Shares of Deutsche Bank (NYSE:DB) fell around 2% intra-day on Wednesday after the bank reported higher-than-anticipated loan losses in its third-quarter results, raising concerns among investors despite exceeding profit expectations.
The bank saw a sharp rise in loan loss provisions, which amounted to €494 million, surpassing analysts’ forecast of €441 million. The increase was driven largely by a surge in Stage 3 provisions, which reached €482 million, as the bank faced challenges in specific portfolios, including commercial real estate and costs related to Postbank integration.
Despite the disappointing rise in loan losses, Deutsche Bank reassured investors by reiterating its capital distribution plan, signaling confidence that these setbacks wouldn’t derail its long-term financial goals.
The bank posted a net profit of €1.633 billion for the quarter, surpassing the consensus estimate of €1.523 billion. Pre-tax profit also exceeded expectations, coming in at €2.262 billion.

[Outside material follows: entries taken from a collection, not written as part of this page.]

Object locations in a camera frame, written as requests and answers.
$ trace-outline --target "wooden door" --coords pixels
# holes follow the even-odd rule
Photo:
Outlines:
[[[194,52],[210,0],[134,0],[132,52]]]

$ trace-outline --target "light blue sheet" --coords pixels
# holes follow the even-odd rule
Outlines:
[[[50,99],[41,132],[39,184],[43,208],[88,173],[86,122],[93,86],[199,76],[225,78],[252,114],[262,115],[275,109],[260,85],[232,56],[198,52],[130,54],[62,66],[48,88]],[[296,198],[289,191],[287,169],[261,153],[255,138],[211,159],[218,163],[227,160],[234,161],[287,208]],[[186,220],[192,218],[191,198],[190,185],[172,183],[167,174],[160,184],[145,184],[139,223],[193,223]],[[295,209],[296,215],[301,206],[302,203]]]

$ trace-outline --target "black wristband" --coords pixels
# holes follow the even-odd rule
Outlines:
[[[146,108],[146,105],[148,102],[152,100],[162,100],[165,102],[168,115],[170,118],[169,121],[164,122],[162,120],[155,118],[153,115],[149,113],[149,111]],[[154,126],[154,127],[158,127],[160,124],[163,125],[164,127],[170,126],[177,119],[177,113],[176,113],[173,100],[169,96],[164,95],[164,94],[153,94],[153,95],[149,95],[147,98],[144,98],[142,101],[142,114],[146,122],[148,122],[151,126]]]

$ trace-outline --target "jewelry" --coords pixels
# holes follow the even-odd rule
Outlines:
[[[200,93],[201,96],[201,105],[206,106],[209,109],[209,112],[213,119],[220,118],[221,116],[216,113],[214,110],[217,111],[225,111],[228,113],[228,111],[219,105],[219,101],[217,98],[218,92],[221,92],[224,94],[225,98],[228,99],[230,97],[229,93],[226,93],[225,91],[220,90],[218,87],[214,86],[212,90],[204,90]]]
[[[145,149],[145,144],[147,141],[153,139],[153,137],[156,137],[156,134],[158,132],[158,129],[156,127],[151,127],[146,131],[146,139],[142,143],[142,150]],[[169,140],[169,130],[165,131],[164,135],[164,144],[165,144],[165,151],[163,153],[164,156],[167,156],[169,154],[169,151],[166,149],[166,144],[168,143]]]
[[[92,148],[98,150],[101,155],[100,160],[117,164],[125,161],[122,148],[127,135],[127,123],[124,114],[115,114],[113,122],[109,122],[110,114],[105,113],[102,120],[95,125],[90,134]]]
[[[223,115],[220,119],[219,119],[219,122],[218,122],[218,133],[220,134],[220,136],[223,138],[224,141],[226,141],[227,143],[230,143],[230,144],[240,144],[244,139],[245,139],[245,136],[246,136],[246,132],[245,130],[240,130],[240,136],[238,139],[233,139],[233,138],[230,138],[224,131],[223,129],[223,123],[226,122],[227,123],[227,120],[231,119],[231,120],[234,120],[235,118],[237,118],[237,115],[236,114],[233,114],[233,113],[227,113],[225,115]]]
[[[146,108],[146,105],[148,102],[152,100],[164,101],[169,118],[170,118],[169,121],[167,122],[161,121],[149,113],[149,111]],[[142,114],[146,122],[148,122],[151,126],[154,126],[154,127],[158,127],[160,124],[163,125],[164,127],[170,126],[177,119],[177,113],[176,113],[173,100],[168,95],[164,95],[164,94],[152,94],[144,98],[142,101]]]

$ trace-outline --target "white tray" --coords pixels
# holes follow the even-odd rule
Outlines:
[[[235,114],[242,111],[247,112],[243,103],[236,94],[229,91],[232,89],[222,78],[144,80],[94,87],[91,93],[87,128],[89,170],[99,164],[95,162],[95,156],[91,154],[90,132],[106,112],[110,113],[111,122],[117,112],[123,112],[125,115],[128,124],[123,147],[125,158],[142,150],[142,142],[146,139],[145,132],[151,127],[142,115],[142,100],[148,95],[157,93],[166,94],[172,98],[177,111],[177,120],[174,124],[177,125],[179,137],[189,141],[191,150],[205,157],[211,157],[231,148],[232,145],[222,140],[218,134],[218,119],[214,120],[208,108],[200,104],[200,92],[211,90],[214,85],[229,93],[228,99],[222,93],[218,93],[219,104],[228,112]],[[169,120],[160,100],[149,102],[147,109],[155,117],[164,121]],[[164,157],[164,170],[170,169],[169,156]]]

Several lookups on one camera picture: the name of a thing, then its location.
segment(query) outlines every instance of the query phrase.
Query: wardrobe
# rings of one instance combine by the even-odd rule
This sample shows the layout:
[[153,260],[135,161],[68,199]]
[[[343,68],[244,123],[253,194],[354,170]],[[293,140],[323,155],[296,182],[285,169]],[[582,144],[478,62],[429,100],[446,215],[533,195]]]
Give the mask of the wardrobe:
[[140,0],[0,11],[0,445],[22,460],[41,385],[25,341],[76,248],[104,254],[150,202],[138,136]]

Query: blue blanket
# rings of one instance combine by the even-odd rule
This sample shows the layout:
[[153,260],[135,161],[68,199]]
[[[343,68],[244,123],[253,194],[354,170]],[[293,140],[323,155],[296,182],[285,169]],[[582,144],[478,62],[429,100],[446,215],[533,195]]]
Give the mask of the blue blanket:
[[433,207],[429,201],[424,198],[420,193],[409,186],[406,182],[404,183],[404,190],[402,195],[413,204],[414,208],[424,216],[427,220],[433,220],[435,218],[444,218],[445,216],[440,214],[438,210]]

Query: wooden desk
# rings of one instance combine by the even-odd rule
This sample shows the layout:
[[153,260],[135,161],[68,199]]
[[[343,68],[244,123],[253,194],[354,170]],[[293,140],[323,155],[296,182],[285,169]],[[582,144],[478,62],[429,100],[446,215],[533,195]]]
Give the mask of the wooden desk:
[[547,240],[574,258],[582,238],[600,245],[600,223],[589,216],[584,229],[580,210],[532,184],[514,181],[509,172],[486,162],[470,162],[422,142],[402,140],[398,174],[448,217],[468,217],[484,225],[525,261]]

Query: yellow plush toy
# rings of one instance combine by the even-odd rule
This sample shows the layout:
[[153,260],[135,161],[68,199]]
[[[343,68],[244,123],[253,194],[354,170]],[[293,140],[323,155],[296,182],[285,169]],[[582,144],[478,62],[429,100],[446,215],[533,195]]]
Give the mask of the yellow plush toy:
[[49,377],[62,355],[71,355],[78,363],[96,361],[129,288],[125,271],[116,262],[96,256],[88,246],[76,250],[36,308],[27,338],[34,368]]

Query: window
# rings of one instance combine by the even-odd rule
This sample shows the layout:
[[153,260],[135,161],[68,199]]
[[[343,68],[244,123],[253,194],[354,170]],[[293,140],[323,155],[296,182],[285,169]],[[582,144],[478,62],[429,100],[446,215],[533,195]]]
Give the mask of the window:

Underlying pre-provision profit beat expectations by 6%, with revenues from core divisions 2% higher than anticipated.
However, there was some softness in the corporate and private banking divisions. Corporate bank revenues dropped 3% year-on-year, largely due to shrinking deposit margins, while loan volumes across both corporate and private banking fell by 1%.
In contrast, Deutsche Bank’s investment banking division delivered strong results, with revenues up 11% year-over-year. The performance was driven by a robust showing in fixed income and a 24% surge in origination and advisory fees, helping to offset some of the weaker segments.